■ INSTRUCTIONS TO FOLLOW
Once the line containing "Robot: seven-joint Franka" is found in the entries below, reproduce it and every line after it, stopping at and including the line containing "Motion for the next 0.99"; reproduce nothing else, and keep each line exact.

■ EXTRACTED ENTRIES
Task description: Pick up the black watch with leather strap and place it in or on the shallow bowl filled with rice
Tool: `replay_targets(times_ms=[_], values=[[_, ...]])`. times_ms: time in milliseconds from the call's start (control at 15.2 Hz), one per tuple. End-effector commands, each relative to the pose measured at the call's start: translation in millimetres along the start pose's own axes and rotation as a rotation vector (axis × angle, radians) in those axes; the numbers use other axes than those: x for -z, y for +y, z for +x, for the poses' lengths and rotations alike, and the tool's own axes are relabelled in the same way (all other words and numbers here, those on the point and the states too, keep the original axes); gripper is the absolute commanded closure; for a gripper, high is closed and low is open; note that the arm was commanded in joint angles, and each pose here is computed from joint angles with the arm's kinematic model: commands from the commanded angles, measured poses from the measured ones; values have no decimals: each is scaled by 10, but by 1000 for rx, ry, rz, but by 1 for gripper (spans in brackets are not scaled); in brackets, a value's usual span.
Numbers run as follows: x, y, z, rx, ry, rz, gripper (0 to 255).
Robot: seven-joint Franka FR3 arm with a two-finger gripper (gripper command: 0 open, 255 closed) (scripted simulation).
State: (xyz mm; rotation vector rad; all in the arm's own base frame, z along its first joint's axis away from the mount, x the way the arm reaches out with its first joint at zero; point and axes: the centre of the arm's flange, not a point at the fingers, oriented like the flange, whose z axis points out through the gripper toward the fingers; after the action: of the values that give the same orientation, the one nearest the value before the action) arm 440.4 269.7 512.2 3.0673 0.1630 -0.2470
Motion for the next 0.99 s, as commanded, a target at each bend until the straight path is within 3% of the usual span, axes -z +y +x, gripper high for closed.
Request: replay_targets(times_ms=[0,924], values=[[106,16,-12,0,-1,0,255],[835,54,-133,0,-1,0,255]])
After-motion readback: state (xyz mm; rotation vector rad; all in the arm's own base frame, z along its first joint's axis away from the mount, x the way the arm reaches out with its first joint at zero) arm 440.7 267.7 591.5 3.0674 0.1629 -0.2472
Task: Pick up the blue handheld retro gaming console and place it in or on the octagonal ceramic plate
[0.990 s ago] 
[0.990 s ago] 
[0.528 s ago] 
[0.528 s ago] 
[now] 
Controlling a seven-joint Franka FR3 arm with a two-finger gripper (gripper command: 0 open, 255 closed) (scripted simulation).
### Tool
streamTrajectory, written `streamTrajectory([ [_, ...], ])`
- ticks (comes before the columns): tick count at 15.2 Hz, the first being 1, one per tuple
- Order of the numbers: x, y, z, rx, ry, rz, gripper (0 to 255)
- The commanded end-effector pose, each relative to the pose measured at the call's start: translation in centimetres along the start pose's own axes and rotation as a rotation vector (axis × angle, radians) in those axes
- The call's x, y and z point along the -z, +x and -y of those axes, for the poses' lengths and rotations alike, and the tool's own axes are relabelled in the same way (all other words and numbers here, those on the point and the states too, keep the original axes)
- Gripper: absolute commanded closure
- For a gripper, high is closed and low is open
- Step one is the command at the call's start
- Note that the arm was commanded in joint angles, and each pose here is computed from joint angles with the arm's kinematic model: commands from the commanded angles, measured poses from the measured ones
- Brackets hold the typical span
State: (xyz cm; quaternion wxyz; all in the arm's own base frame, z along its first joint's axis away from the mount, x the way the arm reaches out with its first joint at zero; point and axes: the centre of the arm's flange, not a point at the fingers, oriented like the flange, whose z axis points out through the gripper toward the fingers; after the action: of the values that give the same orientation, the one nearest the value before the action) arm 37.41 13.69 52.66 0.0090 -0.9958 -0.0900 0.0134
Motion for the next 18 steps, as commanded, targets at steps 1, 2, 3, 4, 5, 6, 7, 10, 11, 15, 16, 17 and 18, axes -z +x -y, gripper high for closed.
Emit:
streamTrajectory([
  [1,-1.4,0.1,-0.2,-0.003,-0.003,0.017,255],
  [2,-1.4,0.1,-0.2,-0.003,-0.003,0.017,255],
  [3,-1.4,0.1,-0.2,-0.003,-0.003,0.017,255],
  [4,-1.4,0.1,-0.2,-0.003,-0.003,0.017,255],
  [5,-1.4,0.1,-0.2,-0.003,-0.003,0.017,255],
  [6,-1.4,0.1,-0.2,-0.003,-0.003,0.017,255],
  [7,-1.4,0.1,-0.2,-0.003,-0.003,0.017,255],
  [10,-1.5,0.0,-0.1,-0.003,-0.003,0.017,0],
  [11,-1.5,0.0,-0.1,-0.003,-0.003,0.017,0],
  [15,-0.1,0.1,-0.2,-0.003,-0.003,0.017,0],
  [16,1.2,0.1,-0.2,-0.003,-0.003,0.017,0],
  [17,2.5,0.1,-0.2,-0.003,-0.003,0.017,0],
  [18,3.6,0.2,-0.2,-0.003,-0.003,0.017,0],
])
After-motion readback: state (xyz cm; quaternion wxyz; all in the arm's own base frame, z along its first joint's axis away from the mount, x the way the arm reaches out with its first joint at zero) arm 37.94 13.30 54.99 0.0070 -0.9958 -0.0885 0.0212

■ EXERCISE RESPONSE
Robot: seven-joint Franka FR3 arm with a two-finger gripper (gripper command: 0 open, 255 closed) (scripted simulation).
State: (xyz mm; rotation vector rad; all in the arm's own base frame, z along its first joint's axis away from the mount, x the way the arm reaches out with its first joint at zero; point and axes: the centre of the arm's flange, not a point at the fingers, oriented like the flange, whose z axis points out through the gripper toward the fingers; after the action: of the values that give the same orientation, the one nearest the value before the action) arm 440.4 269.7 512.2 3.0673 0.1630 -0.2470
Motion for the next 0.99 s, as commanded, a target at each bend until the straight path is within 3% of the usual span, axes -z +y +x, gripper high for closed.

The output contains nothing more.